* Requirement *
Nothing but the text of the records should come back; copy it exactly and leave the pictures out.

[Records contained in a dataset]
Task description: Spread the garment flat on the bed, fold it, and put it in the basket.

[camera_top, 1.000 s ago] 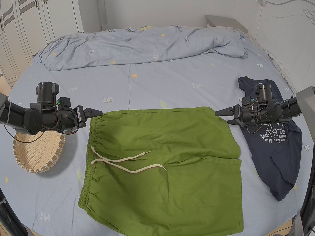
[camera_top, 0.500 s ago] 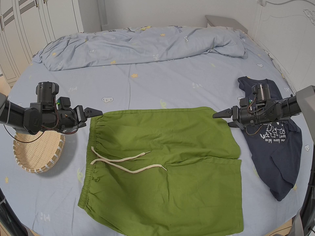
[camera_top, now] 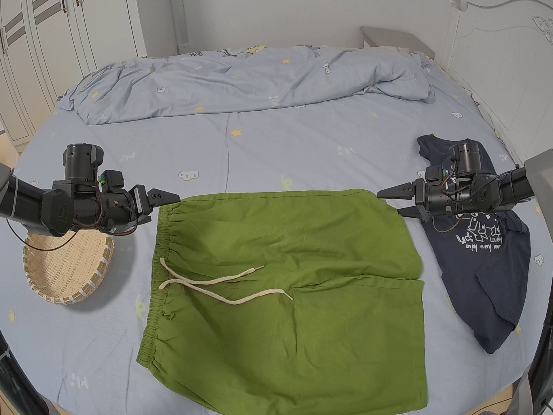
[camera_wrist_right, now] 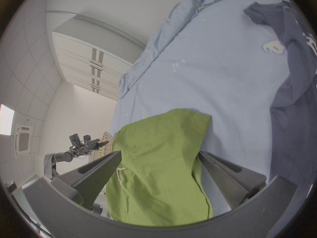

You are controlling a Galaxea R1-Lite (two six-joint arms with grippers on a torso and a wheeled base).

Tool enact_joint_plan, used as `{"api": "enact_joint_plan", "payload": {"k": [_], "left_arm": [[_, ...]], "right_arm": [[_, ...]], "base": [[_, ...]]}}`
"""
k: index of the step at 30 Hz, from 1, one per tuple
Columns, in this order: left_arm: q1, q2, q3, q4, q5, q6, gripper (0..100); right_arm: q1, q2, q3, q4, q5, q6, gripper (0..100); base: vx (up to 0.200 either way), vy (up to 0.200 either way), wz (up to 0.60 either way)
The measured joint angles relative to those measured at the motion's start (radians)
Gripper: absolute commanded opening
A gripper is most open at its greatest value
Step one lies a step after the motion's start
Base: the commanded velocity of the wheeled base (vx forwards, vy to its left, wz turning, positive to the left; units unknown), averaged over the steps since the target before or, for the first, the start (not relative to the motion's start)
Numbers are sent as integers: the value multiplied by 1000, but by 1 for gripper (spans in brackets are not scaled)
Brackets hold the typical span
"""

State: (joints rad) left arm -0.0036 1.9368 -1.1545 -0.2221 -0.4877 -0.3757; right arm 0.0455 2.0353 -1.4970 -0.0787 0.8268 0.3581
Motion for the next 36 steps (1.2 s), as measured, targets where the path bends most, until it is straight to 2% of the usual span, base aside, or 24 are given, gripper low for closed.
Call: {"api": "enact_joint_plan", "payload": {"k": [7, 14, 28, 36], "left_arm": [[1, 1, -1, 0, 0, 0, 100], [2, 2, -1, 0, 0, 0, 100], [4, -12, 15, 2, 0, -6, 100], [43, -147, 197, 9, -4, -3, 100]], "right_arm": [[1, -35, 91, -207, 9, 70, 100], [2, -95, 207, -360, 61, 114, 100], [-31, -149, 244, -353, 62, 113, 100], [-46, -267, 375, -224, 57, 89, 100]], "base": [[0, 0, 0], [0, 0, 0], [0, 0, 0], [0, 0, 0]]}}
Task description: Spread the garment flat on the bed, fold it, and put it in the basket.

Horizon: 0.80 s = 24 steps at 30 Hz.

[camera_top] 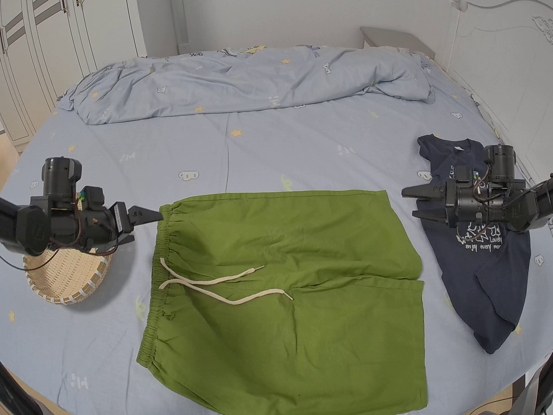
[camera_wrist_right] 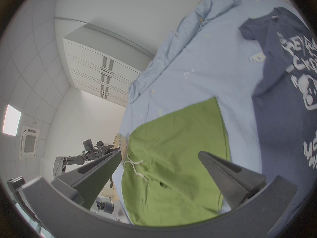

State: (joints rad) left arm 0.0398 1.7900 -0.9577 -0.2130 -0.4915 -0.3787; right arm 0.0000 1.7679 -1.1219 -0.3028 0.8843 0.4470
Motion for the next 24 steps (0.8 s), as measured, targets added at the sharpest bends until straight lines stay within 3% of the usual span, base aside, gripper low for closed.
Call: {"api": "enact_joint_plan", "payload": {"k": [7, 14, 18, 24], "left_arm": [[58, -133, 255, 2, -1, 43, 100], [106, -217, 505, 1, -38, 214, 100], [120, -237, 592, 0, -95, 275, 100], [124, -209, 631, -3, -177, 287, 100]], "right_arm": [[-4, -113, 194, 112, -85, -108, 100], [13, -264, 396, 189, -129, -154, 100], [24, -354, 484, 224, -139, -166, 100], [29, -444, 534, 237, -142, -172, 100]], "base": [[0, 0, 0], [0, 0, 0], [0, 0, 0], [0, 0, 0]]}}
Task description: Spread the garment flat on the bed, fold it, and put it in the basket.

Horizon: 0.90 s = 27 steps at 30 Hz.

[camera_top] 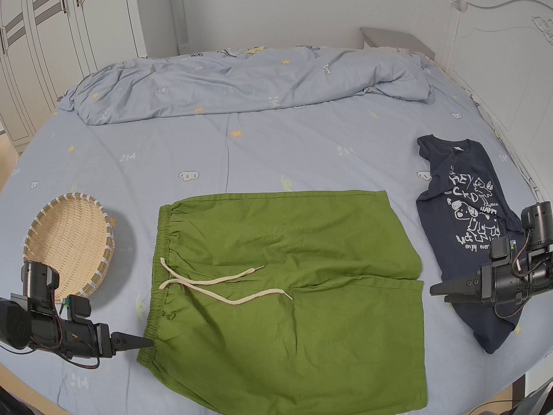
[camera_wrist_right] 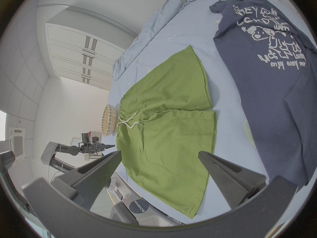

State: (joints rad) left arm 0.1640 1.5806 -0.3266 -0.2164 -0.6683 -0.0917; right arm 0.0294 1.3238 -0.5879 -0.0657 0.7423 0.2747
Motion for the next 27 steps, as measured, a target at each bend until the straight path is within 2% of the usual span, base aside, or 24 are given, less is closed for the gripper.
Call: {"api": "enact_joint_plan", "payload": {"k": [10, 21, 24, 27], "left_arm": [[-38, 130, -29, -11, -12, 6, 100], [-67, 227, -51, -101, -29, -2, 100], [-72, 228, -47, -101, -74, -18, 100], [-76, 220, -43, -100, -152, -50, 100]], "right_arm": [[28, -46, 7, 0, 0, -1, 100], [49, -86, 11, 4, 0, 1, 100], [50, -90, 11, 3, 0, 1, 100], [50, -91, 12, 2, 0, 0, 100]], "base": [[0, 0, 0], [0, 0, 0], [0, 0, 0], [0, 0, 0]]}}
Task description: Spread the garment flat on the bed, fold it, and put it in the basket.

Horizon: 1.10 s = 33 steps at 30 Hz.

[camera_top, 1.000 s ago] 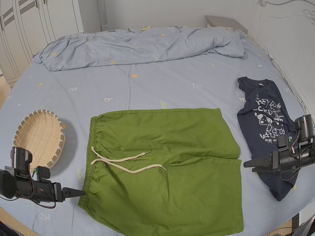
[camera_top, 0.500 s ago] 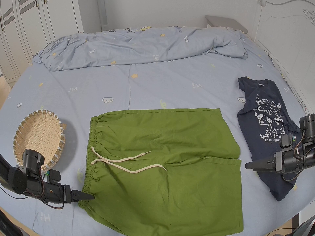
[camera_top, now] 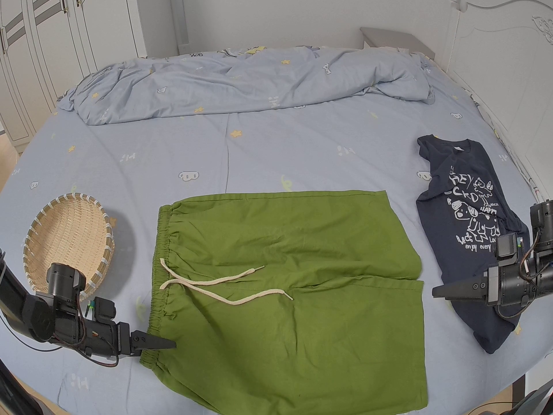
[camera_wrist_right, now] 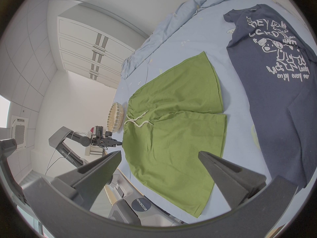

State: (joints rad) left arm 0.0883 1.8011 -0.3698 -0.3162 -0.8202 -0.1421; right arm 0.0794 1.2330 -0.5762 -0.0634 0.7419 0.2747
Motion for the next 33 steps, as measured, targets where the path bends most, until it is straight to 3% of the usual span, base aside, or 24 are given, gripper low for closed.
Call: {"api": "enact_joint_plan", "payload": {"k": [12, 18, 24, 25, 33], "left_arm": [[5, -29, 14, 1, -50, -23, 100], [29, -63, 32, 0, -124, -31, 100], [48, -80, 48, 0, -129, -31, 100], [49, -81, 49, 1, -129, -31, 0], [53, -82, 51, 0, -124, -26, 0]], "right_arm": [[0, 0, 5, -1, 0, 0, 100], [-1, 0, 9, -3, 0, 0, 100], [-3, 0, 10, -3, 0, 0, 100], [-3, 0, 10, -4, 0, -1, 100], [-3, 0, 10, -4, 0, -1, 100]], "base": [[0, 0, 0], [0, 0, 0], [0, 0, 0], [0, 0, 0], [0, 0, 0]]}}
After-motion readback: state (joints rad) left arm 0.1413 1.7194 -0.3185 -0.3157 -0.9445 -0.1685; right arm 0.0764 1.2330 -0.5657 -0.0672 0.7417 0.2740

* Worked solution *
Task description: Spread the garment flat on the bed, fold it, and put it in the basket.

[camera_top, 1.000 s ago] 
[camera_top, 0.500 s ago] 
[camera_top, now] 
[camera_wrist_right, now] 

You are controlling a Galaxea R1-Lite (two six-joint arms with grippers on a torso and a wheeled base).

Tool enact_joint_plan, used as `{"api": "enact_joint_plan", "payload": {"k": [_], "left_arm": [[_, ...]], "right_arm": [[_, ...]], "base": [[_, ...]]}}`
"""
k: index of the step at 30 Hz, from 1, one per tuple
Columns, in this order: left_arm: q1, q2, q3, q4, q5, q6, gripper (0..100); right_arm: q1, q2, q3, q4, q5, q6, gripper (0..100); base: vx (up to 0.200 either way), vy (up to 0.200 either way), wz (up to 0.60 either way)
The measured joint angles relative to those measured at the motion's start (radians)
Gripper: absolute commanded opening
A gripper is most open at its greatest value
Step one lies a step after the motion's start
Base: the commanded velocity of the wheeled base (vx forwards, vy to its left, wz turning, positive to the left; units unknown), averaged over the steps since the target before or, for the first, the start (not relative to the motion's start)
Numbers are sent as integers: the value multiplied by 1000, but by 1 for gripper (spans in brackets are not scaled)
Brackets hold the typical span
"""

State: (joints rad) left arm -0.0036 1.9368 -1.1545 -0.2221 -0.4877 -0.3757; right arm 0.0455 2.0353 -1.4970 -0.0787 0.8268 0.3581
Motion for the next 36 steps (1.2 s), as measured, targets where the path bends most, until it is straight to 2% of the usual span, base aside, or 24 are given, gripper low for closed.
Call: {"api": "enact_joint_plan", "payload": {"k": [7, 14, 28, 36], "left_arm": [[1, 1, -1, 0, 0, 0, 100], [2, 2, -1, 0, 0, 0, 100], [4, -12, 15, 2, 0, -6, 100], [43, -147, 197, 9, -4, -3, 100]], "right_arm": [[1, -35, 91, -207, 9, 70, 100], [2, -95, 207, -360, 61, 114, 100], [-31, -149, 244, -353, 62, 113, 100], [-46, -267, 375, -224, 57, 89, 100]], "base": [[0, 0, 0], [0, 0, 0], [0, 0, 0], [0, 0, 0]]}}
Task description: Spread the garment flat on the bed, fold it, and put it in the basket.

Horizon: 0.80 s = 24 steps at 30 Hz.

[camera_top] 
[camera_wrist_right] 

State: (joints rad) left arm 0.0398 1.7900 -0.9577 -0.2130 -0.4915 -0.3787; right arm 0.0000 1.7679 -1.1219 -0.3028 0.8843 0.4470
Motion for the next 24 steps (0.8 s), as measured, targets added at the sharpest bends until straight lines stay within 3% of the usual span, base aside, gripper low for closed.
Call: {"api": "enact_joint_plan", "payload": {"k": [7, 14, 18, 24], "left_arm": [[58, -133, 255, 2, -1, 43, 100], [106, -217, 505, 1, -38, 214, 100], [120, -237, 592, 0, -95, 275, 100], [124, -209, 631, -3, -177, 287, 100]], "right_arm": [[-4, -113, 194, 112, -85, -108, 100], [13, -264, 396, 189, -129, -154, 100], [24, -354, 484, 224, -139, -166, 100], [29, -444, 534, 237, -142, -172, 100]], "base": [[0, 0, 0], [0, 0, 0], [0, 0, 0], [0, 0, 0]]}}
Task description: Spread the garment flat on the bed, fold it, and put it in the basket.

Horizon: 0.90 s = 27 steps at 30 Hz.

[camera_top] 
[camera_wrist_right] 

State: (joints rad) left arm 0.1640 1.5806 -0.3266 -0.2164 -0.6683 -0.0917; right arm 0.0294 1.3238 -0.5879 -0.0657 0.7423 0.2747
Motion for the next 27 steps, as measured, a target at each bend until the straight path is within 2% of the usual span, base aside, or 24 are given, less is closed for the gripper.
Call: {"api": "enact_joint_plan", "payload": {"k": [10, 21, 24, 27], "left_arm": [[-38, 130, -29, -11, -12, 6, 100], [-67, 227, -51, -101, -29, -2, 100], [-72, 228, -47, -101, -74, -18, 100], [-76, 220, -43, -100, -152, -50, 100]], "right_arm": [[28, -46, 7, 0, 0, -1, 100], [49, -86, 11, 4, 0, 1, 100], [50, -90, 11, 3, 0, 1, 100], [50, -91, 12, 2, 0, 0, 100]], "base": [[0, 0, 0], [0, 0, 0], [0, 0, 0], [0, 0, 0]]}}
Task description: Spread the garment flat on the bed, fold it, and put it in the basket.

Horizon: 1.10 s = 33 steps at 30 Hz.

[camera_top, 1.000 s ago] 
[camera_top, 0.500 s ago] 
[camera_top, now] 
[camera_wrist_right, now] 

State: (joints rad) left arm 0.0883 1.8011 -0.3698 -0.3162 -0.8202 -0.1421; right arm 0.0794 1.2330 -0.5762 -0.0634 0.7419 0.2747
Motion for the next 33 steps, as measured, targets where the path bends most, until it is straight to 3% of the usual span, base aside, or 24 are given, gripper low for closed.
Call: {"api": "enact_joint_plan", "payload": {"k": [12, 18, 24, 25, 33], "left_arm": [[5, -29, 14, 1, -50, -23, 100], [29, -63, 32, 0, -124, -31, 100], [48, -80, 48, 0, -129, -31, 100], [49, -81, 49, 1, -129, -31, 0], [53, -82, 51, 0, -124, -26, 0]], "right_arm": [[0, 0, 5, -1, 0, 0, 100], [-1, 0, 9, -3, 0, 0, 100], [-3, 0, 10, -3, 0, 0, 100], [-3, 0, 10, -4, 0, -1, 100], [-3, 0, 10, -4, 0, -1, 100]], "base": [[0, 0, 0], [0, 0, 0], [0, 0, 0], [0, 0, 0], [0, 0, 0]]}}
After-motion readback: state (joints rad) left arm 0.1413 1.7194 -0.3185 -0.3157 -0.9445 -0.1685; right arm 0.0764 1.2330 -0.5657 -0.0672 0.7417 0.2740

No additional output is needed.